Door seals are gaskets for your fridge, and as they age and fall apart, cool air escapes through the cracks in door seals.

2

At the backside and bottom of your fridge are the condenser and its coils. Refrigerant passes through the coils which dissipates heat during the cooling cycle. As dust and debris pile onto the coils, the fridge becomes less efficient and must work hard to cool down.

  • Pull your fridge out and inspect the coils.
    • Your fridge may have an anti-tip bracket and can only be removed by pulling straight out from the wall.
  • Clean dust off condenser coils and fan with a stiff brush and vacuum.
  • Work carefully during this task and avoid bending or damaging the tubes.
3

A buildup of interior frost and ice can affect your unit's efficiency. Check the rear of the freezer compartment and look for frost or ice build up. If it's been a year or more since you last defrosted the freezer, consider performing a forced defrost or manual defrost.

  • Unplug or power down your unit
  • Unload the freezer and carefully remove the ice.
  • Lay towels in the bottom of the machine, and then place bowls of hot water or a hairdryer/heat gun — carefully — in a position to melt the ice.
  • Completely dry the freezer before powering back on.

If you have an auto-defrost unit, thick ice accumulation suggests some part of the defrost cycle has failed.

There might also be a whirring or grinding sound coming from the rear of the freezer. This could be ice interfering with the evaporator fan.

4

The condenser fan draws air over the compressor and through the condenser coils. If the fan motor isn't working normally, then the fridge won't cool properly.

The evaporator fan draws air over the cooling coils and circulates this air within the fridge and freezer compartments. The evaporator fan should be running as long as the compressor motor is running. If your fridge only has one evaporator fan motor, it's located in the freezer compartment. When the fan fails, it won't circulate the cold air to the refrigerator. In this event, the freezer may still get cold while the refrigerator stays warm.
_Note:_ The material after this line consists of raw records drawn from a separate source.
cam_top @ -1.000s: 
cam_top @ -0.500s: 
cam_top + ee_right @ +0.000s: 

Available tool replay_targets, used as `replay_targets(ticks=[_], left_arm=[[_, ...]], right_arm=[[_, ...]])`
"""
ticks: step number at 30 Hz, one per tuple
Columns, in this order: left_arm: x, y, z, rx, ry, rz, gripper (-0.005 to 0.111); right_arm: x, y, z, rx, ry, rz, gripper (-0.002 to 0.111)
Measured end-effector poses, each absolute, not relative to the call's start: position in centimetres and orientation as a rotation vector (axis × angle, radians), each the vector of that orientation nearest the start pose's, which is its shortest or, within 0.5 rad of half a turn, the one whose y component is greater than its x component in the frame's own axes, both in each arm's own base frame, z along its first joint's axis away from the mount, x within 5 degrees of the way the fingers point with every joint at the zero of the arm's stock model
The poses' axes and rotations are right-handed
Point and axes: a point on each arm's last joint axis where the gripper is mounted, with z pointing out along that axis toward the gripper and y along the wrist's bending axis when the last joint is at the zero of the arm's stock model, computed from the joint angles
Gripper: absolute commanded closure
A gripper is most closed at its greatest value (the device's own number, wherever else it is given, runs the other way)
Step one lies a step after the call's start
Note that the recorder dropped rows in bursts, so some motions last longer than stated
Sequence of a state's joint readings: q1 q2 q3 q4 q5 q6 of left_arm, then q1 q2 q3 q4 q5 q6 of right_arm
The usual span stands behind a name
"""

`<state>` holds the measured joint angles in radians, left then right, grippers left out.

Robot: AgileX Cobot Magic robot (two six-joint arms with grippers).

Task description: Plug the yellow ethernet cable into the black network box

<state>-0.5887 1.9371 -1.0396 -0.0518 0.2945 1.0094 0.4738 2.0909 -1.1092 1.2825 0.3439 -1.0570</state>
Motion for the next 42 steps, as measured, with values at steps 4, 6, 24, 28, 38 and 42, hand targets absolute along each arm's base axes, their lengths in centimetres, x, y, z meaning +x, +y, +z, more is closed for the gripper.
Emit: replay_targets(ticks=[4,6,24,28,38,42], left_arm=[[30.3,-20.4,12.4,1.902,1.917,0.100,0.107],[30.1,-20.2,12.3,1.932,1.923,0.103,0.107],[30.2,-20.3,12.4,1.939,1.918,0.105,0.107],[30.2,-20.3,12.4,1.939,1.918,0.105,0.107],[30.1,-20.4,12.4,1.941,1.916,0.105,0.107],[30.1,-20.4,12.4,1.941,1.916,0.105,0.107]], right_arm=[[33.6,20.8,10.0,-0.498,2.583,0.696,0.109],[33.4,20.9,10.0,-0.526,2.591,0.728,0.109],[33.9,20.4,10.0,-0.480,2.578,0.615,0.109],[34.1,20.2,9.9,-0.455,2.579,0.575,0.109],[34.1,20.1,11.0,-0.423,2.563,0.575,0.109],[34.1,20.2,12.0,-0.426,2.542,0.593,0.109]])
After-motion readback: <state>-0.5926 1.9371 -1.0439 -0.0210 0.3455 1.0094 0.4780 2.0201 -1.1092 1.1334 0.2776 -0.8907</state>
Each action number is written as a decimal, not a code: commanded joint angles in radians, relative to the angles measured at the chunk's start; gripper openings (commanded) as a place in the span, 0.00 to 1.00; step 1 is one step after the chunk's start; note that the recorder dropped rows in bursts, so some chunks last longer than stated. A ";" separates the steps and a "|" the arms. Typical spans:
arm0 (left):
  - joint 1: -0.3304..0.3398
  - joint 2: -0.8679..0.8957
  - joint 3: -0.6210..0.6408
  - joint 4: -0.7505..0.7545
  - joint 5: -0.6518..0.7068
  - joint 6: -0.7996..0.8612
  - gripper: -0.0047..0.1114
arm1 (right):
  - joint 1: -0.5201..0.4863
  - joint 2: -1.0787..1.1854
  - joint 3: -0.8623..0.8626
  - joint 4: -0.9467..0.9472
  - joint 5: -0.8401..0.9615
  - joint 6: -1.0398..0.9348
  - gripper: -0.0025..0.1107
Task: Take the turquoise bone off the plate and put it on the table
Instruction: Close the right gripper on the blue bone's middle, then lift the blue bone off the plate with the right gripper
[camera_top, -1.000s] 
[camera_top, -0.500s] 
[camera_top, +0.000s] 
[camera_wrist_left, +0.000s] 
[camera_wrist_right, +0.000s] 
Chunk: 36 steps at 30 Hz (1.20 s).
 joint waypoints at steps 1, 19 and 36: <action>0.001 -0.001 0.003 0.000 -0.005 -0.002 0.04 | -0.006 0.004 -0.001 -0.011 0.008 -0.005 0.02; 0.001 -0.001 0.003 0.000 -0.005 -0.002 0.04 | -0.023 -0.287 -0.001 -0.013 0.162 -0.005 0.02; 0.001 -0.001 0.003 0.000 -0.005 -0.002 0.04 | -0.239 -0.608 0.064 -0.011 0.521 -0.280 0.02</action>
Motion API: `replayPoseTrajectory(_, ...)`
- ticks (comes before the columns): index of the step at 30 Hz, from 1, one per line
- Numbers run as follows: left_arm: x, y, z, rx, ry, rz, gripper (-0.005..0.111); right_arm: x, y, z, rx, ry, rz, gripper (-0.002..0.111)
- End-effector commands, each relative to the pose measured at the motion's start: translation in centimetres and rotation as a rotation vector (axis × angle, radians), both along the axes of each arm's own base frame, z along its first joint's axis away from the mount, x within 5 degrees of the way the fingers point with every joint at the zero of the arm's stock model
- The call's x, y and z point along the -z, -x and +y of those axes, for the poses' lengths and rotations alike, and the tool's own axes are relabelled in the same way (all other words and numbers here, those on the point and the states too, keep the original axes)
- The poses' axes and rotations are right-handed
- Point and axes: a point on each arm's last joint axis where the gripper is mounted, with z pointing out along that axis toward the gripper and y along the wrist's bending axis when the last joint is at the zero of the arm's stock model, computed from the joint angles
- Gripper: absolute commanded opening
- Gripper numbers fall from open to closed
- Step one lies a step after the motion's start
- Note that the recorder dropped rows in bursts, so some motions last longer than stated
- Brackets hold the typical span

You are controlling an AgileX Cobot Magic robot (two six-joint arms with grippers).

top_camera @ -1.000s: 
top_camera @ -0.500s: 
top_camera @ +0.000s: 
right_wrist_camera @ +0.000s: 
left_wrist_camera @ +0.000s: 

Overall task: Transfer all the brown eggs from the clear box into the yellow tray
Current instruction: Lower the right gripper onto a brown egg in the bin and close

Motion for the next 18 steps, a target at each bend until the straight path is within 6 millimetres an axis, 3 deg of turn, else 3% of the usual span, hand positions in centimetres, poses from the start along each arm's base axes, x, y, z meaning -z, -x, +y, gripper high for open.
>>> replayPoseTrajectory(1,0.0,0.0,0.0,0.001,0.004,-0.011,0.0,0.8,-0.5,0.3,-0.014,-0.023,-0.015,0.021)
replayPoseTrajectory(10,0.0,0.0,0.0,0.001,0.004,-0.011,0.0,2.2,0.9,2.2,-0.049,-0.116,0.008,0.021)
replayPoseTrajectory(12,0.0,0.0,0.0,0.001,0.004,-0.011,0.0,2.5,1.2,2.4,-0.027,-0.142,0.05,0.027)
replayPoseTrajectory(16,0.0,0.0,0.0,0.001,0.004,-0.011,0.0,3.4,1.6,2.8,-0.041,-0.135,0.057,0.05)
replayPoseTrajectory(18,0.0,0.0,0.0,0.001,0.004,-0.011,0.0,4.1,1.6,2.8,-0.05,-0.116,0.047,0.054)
  • Check the fan blade for physical obstructions.
    • Note: The fan may not be running if it's iced or frozen. Defrost the freezer, and see if the fan spins freely.
  • Rotate the fan by hand. If it doesn't spin freely, replace the motor.
  • If it spins freely, test the motor for continuity. Replace the evaporator fan motor if the continuity test fails.
  • An unusually noisy motor should be replaced as well.
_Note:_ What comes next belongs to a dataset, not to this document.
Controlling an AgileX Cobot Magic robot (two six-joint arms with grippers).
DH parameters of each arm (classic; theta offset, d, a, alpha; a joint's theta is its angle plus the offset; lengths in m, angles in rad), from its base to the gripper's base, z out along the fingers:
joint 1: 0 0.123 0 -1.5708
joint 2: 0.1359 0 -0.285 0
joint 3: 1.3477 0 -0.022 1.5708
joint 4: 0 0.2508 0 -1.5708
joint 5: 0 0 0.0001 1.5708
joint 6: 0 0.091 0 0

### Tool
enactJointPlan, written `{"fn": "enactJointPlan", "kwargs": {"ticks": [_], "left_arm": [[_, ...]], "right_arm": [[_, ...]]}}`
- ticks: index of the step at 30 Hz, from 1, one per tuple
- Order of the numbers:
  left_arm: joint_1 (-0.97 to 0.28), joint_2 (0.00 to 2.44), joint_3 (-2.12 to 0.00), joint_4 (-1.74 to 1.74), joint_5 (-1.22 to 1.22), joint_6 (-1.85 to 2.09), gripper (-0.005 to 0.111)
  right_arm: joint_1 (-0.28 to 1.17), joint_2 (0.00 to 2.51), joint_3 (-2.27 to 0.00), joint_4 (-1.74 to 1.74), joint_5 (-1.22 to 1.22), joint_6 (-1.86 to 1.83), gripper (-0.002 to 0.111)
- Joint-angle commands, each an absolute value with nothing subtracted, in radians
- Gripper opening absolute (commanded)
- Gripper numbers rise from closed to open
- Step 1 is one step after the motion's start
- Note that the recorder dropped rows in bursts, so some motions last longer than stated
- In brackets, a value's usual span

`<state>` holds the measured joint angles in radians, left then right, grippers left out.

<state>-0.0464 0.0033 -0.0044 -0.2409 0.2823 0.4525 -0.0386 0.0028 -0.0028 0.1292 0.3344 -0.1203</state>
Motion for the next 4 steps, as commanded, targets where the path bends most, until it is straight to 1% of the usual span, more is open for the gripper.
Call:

Newer freezers may use brushless fans, which are not easily taken apart or tested for continuity.

5

Another problem that prevents your freezer compartment from getting cold enough is a faulty thermistor. The thermistor is a sensor that monitors the air temperature. It is connected to the control board. If the thermistor is defective, the refrigerator does not cool (or may cool continuously).

Block Image

Grab a multimeter and continuity test the thermistor. You can measure the thermistor if it is either at room temperature (70°F or 21°C) or in ice water. For ice water: Place the thermistor into a cup with ice, water, and a teaspoon of salt. This will ensure 32°F (0°C) temperature. The following are common Samsung Thermistor Values.

At room temperature (70°F, 21°C), If the value isn't around 5.8kΩ replace the thermistor.

In the Ice Water Salt Mix, if the value isn't around 13.2KΩ replace the thermistor.

Note:

These values vary, so you may want to verify the actual values for your model number, if possible, before replacing your thermistor. Some fridges may have different values, but the two above are very common.

6

On a few Samsung refrigerators, the temperature control system consists of a thermostat that acts as a sensor for the fridge. It is a temperature-controlled switch. Refrigerators with this sort of control usually have just a knob. When the temperature is above the set point, the thermostat will allow the compressor to start, along with any fans.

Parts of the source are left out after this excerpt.